Linda, Joss, their children and their spouses
When Marc lived in Ottawa, he lived in a house with some friends going to college to become paramedics and police officers. These kids became like adopted kids to us. I saw some of them hurting and I knew they needed help and all they needed was for someone to listen to them and give them direction so they took care of themselves. I found help in the MFRC and our Peer Group. This Peer Group is now known as OSISS (Operational Stress Injury Social Support). I have learned to let people know that there is also help with the MFRC, OSISS , Alanon, Open Mind Open Line. But the first thing to understand is to NOT TO BE AFRAID TO ASK FOR HELP.

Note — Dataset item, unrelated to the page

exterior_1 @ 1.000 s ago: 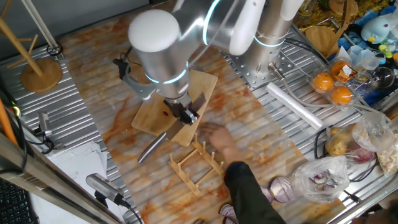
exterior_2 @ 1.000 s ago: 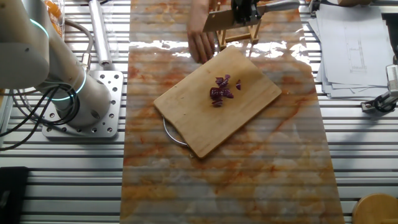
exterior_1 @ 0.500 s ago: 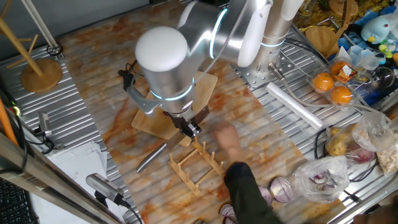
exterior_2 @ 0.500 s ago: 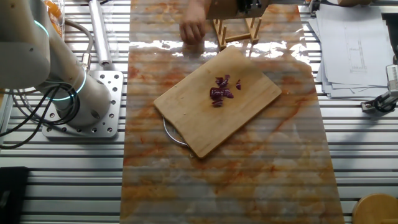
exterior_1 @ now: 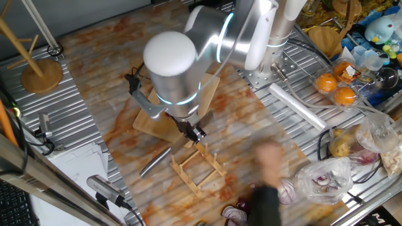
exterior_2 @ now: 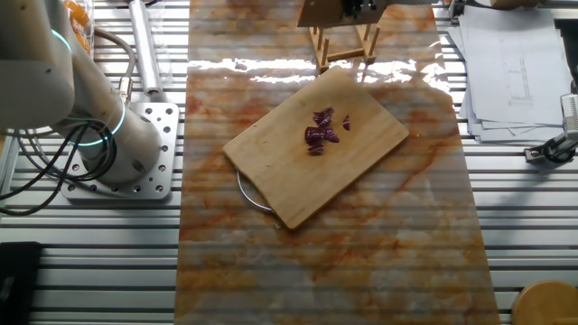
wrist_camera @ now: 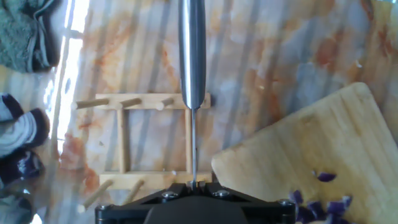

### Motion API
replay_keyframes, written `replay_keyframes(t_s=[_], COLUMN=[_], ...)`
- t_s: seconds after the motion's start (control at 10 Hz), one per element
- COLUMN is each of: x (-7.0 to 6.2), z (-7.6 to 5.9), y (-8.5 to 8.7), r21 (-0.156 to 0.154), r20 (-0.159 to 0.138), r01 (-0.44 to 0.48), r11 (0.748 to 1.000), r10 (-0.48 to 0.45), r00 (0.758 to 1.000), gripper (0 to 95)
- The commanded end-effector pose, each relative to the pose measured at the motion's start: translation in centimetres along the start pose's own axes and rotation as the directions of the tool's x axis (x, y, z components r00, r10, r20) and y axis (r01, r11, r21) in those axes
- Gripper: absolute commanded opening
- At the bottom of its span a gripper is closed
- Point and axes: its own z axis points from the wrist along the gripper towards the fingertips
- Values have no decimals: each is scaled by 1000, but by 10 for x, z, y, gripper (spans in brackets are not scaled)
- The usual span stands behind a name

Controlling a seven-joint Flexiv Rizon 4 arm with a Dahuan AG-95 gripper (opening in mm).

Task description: Chop the onions

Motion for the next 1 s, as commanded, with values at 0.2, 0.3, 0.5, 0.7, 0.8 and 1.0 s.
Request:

You are not weak to reach out. If you have a loved one or a friend that is ill, stand by them. They may try to push you away but be their shoulder to lean on. They may act out, but remember it is the PTSD talking, not them. They are hurting and do not want to hurt you. I am not saying it is easy but it is possible. Ask the doctors and social workers to hear you. You know your loved one best and they are very good at deceiving their social workers but you know that firsthand. You can talk to the Dr and Social workers, however they just cannot tell you what is going on with their patient. Work as a team to help everyone heal. Life for our family will never be like it was before PTSD, but the love and pride I have for Joss and my family, it is different now but it is even stronger now. It has been a long walk through a dark tunnel, alone, scared and angry but I now know I am not alone. Am I through the tunnel? NO, but I can see the light and I no longer walk alone as there are others with me and we are helping one another.
My pride for what my husband has accomplished for his, family and country will never fade. He is my hero and I think he is a true here. Together we can and will make a difference. It is time to take PTSD out of the closet and not to be afraid. You are not weak because you have PTSD; you are not weak because you love someone who suffers from it. I still go for counselling for myself and I am proud of this as I am stronger for this.
Thank you Linda. Your courage is incredible.